◆ Task goal
Using the entries that follow, transcribe only the lines from the line with "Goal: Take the" to the line with "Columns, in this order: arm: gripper", both included, exactly as they stand and without pictures.

◆ Data extracts
_ _ _ _ _ _ _

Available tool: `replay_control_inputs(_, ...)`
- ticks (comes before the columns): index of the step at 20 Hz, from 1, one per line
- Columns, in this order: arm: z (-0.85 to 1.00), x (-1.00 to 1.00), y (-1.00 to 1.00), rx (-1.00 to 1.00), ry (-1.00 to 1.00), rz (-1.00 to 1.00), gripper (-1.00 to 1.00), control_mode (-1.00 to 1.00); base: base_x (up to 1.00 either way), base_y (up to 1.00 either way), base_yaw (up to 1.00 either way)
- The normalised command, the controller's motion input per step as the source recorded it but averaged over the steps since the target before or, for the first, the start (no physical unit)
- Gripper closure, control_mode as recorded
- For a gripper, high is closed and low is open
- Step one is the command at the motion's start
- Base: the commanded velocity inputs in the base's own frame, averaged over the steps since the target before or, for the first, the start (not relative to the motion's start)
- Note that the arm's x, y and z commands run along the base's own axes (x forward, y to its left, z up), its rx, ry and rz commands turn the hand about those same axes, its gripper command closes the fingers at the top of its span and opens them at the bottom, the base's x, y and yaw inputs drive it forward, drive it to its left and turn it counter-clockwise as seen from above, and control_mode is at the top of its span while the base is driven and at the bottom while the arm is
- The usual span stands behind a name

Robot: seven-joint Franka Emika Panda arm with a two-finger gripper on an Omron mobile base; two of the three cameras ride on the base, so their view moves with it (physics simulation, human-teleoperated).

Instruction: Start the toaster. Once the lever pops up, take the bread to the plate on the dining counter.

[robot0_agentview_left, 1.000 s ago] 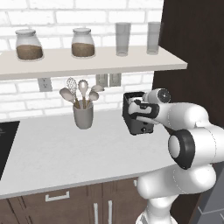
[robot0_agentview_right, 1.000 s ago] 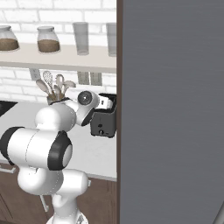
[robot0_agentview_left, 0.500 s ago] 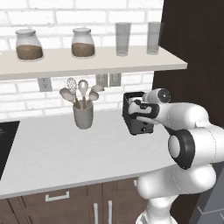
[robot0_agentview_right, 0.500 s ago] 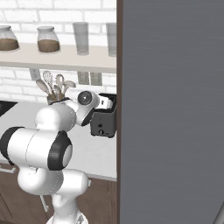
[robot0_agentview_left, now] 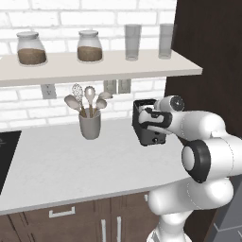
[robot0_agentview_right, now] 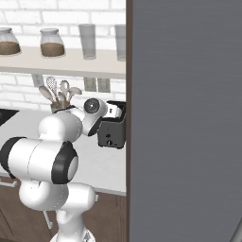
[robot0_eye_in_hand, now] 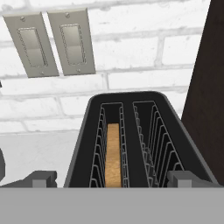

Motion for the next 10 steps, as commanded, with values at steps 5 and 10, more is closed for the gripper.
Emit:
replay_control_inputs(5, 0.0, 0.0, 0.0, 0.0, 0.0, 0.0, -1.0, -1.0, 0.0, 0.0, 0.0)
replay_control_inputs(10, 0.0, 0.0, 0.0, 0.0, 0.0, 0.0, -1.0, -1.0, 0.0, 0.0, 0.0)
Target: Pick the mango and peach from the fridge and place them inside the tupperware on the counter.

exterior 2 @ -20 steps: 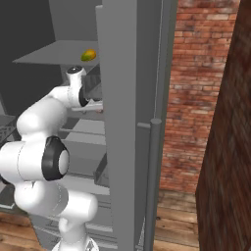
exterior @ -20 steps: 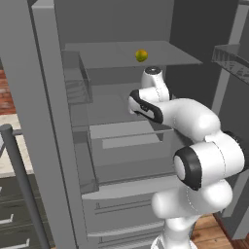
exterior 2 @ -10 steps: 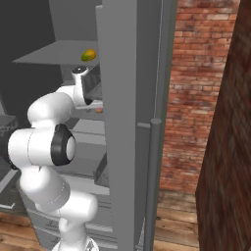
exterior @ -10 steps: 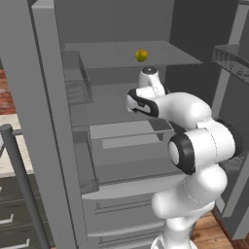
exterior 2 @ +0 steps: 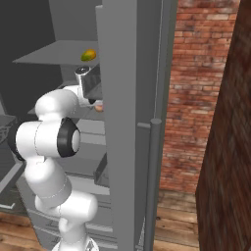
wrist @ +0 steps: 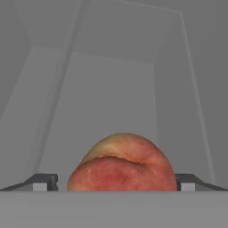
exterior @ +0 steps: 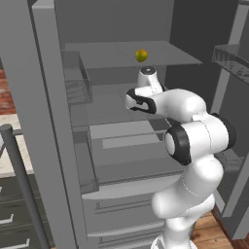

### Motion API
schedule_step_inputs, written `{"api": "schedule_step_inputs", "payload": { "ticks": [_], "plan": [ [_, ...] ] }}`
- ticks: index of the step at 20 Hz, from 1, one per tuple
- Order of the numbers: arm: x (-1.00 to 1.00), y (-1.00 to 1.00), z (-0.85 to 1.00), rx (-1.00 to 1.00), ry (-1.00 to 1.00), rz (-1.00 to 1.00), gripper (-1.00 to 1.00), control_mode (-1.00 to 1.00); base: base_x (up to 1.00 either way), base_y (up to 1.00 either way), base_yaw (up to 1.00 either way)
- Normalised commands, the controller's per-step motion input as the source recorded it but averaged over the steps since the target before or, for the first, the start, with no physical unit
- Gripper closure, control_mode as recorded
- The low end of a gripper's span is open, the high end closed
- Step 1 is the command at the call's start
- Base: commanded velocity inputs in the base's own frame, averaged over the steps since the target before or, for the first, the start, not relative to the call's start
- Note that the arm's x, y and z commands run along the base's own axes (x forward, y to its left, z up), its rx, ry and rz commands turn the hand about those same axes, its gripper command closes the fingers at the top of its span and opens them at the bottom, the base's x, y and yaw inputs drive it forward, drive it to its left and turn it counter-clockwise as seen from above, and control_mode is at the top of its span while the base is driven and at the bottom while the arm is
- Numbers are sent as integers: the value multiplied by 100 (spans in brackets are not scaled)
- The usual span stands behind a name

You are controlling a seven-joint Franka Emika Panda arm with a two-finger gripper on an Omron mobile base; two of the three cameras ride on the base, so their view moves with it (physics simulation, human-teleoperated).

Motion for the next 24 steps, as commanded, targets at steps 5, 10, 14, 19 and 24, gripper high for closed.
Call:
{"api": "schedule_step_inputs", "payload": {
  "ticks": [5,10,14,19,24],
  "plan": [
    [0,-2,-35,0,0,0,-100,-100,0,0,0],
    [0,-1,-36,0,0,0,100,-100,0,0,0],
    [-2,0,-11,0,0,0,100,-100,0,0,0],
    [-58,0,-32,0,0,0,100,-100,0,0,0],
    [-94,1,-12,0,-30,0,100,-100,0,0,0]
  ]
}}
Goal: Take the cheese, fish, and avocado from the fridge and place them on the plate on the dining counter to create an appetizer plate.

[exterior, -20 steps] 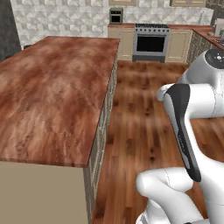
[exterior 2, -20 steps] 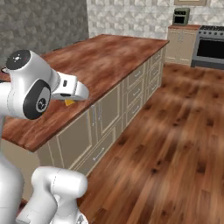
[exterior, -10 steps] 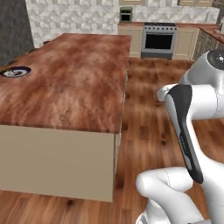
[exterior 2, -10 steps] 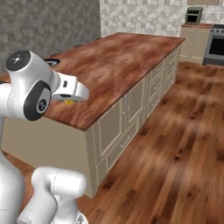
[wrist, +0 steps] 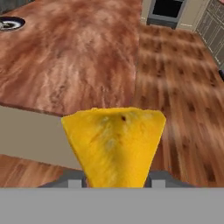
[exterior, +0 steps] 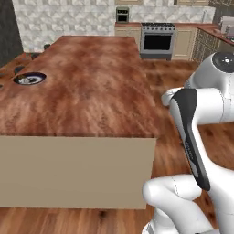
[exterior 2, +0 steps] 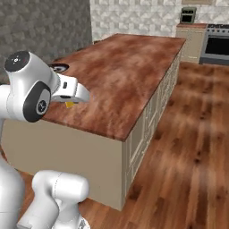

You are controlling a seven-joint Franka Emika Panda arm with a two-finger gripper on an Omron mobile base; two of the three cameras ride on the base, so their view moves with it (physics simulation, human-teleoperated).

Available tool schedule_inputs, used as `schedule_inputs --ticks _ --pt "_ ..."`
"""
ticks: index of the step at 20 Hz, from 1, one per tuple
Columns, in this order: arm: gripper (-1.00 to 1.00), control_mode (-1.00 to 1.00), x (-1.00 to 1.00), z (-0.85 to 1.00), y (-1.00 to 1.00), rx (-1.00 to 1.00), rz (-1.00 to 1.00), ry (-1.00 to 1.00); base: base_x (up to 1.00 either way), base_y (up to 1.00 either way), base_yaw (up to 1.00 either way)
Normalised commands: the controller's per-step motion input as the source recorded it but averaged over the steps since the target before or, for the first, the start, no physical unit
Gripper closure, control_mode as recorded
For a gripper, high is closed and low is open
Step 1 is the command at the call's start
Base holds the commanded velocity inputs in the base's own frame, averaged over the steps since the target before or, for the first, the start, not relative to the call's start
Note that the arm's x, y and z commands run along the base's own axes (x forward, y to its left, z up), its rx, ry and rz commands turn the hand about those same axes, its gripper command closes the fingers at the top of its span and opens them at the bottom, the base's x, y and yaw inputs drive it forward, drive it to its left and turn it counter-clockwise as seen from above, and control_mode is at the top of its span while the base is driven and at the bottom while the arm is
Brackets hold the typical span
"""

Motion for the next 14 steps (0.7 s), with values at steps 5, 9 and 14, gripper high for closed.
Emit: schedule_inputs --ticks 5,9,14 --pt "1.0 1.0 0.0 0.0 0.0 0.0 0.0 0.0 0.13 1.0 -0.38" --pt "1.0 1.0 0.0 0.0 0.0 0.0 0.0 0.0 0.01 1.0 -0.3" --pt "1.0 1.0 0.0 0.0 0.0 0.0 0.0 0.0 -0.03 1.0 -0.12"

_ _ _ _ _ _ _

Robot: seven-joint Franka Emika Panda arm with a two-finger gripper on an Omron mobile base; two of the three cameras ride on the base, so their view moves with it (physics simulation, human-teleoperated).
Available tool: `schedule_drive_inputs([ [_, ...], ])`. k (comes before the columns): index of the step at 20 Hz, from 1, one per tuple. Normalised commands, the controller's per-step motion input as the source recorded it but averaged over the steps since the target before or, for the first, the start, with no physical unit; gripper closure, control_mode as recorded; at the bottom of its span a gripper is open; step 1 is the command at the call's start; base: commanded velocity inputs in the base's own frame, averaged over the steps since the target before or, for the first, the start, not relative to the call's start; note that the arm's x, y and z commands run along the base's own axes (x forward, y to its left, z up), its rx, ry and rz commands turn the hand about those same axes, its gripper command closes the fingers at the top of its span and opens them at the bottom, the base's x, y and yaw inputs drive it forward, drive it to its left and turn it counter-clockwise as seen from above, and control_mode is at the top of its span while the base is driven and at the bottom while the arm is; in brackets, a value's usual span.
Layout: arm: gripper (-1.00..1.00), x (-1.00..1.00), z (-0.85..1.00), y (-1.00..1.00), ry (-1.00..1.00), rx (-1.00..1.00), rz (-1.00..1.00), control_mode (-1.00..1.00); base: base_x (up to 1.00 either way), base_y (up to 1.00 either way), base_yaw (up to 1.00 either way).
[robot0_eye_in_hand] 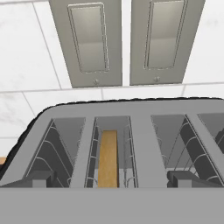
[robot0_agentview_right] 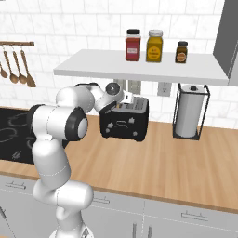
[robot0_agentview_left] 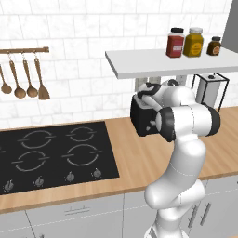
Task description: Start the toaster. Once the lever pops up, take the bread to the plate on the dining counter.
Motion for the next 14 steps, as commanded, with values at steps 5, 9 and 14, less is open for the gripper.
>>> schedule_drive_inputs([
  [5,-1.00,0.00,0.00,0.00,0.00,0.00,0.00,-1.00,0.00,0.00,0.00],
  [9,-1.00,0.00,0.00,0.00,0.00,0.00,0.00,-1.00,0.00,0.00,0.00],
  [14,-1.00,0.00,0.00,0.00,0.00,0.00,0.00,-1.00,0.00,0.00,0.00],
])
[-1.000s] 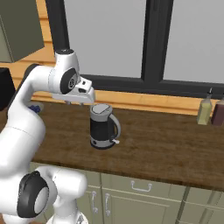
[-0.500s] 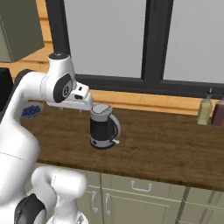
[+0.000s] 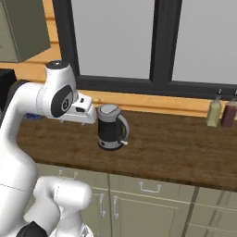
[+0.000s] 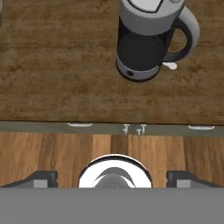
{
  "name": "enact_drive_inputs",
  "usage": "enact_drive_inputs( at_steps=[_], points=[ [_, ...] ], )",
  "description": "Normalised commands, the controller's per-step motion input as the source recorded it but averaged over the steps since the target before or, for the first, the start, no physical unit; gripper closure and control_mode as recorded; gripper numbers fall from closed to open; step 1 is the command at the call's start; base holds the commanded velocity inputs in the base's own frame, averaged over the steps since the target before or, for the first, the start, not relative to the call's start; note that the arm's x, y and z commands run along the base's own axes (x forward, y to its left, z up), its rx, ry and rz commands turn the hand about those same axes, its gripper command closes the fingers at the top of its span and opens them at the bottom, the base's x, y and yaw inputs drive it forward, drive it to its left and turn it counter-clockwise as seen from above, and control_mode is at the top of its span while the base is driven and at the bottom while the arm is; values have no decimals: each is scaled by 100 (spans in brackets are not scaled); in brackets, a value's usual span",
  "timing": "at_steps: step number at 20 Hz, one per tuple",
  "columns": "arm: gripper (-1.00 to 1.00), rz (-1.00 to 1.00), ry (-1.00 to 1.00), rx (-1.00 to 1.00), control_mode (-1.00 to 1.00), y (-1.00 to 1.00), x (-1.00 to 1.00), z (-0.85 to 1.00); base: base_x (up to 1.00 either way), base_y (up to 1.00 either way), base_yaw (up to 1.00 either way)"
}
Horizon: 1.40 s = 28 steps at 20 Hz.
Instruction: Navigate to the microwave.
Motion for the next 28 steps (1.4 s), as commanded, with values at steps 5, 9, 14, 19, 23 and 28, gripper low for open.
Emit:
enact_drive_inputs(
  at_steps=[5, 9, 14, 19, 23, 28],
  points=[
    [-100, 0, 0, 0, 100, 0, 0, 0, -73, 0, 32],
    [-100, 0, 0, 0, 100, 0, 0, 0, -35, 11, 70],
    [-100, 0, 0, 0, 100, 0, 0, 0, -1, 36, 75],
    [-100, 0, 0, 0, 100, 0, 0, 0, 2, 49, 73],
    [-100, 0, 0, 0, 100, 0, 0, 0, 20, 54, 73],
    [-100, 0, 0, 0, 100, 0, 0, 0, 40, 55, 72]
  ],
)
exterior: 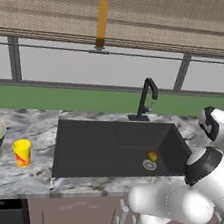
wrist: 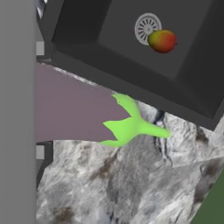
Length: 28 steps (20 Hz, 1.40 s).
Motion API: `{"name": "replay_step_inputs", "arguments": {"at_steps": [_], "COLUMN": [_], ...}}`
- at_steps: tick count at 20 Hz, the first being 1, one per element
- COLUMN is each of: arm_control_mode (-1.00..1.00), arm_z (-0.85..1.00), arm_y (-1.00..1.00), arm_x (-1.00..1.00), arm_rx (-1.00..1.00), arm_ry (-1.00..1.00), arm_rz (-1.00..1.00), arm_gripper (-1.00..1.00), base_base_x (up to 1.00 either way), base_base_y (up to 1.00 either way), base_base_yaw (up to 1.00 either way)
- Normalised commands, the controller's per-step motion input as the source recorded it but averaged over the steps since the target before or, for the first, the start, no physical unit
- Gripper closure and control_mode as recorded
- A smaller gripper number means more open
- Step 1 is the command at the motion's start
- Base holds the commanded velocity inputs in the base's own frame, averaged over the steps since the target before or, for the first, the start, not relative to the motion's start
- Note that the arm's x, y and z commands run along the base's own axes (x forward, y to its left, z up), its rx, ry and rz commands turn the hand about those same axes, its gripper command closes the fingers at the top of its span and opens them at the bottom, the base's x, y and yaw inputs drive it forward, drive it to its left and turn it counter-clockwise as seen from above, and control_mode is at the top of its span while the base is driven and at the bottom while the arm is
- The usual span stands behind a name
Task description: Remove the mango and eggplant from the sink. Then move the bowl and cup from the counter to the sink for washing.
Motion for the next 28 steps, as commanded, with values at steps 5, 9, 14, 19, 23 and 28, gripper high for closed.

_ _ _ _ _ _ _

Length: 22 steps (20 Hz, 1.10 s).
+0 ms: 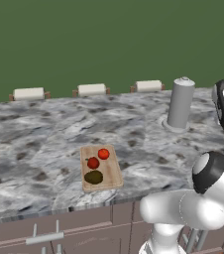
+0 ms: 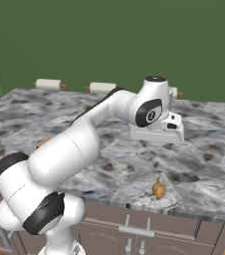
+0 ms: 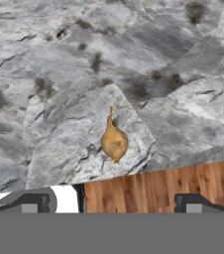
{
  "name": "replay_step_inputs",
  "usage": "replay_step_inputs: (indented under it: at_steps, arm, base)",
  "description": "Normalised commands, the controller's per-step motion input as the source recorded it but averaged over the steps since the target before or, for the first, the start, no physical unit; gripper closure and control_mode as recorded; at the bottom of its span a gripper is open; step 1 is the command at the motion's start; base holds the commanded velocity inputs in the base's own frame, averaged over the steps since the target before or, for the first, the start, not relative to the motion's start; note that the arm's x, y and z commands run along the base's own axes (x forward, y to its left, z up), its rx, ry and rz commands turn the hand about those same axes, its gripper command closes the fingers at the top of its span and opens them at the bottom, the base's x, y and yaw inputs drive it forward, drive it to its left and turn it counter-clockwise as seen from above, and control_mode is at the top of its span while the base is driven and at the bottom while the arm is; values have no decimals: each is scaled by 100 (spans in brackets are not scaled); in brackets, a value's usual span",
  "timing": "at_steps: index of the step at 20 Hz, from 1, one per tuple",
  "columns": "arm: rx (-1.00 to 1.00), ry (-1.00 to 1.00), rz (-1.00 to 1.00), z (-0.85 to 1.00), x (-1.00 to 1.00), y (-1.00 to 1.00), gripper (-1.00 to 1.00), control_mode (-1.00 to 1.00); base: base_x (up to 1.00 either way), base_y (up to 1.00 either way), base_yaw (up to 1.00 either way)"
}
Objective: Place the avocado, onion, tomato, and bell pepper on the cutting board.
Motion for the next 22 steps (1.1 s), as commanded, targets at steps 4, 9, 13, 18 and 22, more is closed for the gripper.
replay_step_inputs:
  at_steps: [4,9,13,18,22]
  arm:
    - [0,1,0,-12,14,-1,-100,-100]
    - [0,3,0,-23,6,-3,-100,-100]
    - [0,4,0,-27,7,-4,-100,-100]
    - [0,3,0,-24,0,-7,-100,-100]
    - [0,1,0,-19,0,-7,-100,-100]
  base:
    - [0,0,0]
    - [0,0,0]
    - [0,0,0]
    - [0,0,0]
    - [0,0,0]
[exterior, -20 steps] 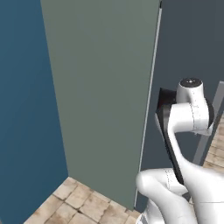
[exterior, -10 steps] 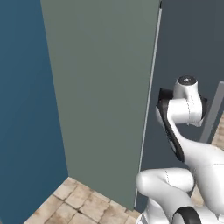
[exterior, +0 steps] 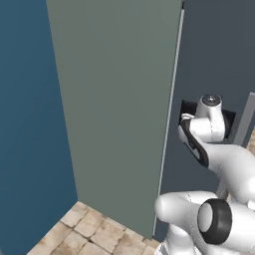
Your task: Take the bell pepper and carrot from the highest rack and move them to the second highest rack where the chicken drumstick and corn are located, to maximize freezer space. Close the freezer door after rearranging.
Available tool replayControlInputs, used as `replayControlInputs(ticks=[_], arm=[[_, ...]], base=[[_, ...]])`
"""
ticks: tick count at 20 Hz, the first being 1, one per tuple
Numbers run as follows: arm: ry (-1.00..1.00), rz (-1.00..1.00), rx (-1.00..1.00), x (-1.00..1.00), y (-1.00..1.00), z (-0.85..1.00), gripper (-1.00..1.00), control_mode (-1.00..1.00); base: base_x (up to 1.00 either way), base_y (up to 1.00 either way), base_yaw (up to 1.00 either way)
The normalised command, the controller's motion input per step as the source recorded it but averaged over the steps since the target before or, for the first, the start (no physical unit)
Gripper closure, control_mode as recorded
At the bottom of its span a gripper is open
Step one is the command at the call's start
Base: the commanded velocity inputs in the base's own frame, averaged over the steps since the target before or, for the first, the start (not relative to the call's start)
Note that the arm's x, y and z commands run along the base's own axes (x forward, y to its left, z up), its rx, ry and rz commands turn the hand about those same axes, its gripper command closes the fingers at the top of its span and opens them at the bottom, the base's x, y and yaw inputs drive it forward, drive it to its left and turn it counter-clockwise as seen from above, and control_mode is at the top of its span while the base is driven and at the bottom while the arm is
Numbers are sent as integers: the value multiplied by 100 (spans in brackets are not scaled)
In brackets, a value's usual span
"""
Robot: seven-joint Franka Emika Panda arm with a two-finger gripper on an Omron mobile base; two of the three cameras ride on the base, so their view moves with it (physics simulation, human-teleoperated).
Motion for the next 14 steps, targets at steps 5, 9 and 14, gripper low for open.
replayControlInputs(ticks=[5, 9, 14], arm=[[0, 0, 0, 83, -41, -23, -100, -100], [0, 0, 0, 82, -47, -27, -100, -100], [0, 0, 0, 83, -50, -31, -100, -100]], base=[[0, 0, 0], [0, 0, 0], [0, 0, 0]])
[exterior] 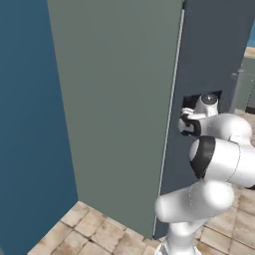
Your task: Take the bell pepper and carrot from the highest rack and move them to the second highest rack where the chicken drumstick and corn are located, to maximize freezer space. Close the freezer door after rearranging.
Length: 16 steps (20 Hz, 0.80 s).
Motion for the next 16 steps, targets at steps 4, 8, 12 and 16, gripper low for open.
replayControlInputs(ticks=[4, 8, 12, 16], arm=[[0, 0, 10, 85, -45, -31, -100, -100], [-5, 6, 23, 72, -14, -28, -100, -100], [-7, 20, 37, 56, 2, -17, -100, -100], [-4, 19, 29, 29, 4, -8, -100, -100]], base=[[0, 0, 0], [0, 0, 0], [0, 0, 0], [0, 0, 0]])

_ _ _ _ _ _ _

◆ Answer below
Goal: Take the cheese, fish, and avocado from the fridge and place them on the plate on the dining counter to create an appetizer plate.

[exterior, -20 steps] 
[exterior 2, -20 steps] 
[exterior, -10 steps] 
[exterior 2, -10 steps] 
[wrist, +0 steps] 
[exterior, +0 steps] 
[exterior 2, +0 steps] 

You are controlling a seven-joint Franka Emika Panda arm with a two-finger gripper on an Omron mobile base; two of the three cameras ride on the base, so their view moves with it (physics simulation, human-teleoperated).

Available tool schedule_inputs, used as `schedule_inputs --ticks _ --pt "_ ..."`
"""
ticks: index of the step at 20 Hz, from 1, one per tuple
Columns, in this order: arm: gripper (-1.00 to 1.00), control_mode (-1.00 to 1.00), x (-1.00 to 1.00), z (-0.85 to 1.00), y (-1.00 to 1.00), rx (-1.00 to 1.00), rz (-1.00 to 1.00), ry (-1.00 to 1.00); base: base_x (up to 1.00 either way), base_y (up to 1.00 either way), base_yaw (up to 1.00 either way)

This response contains the complete answer.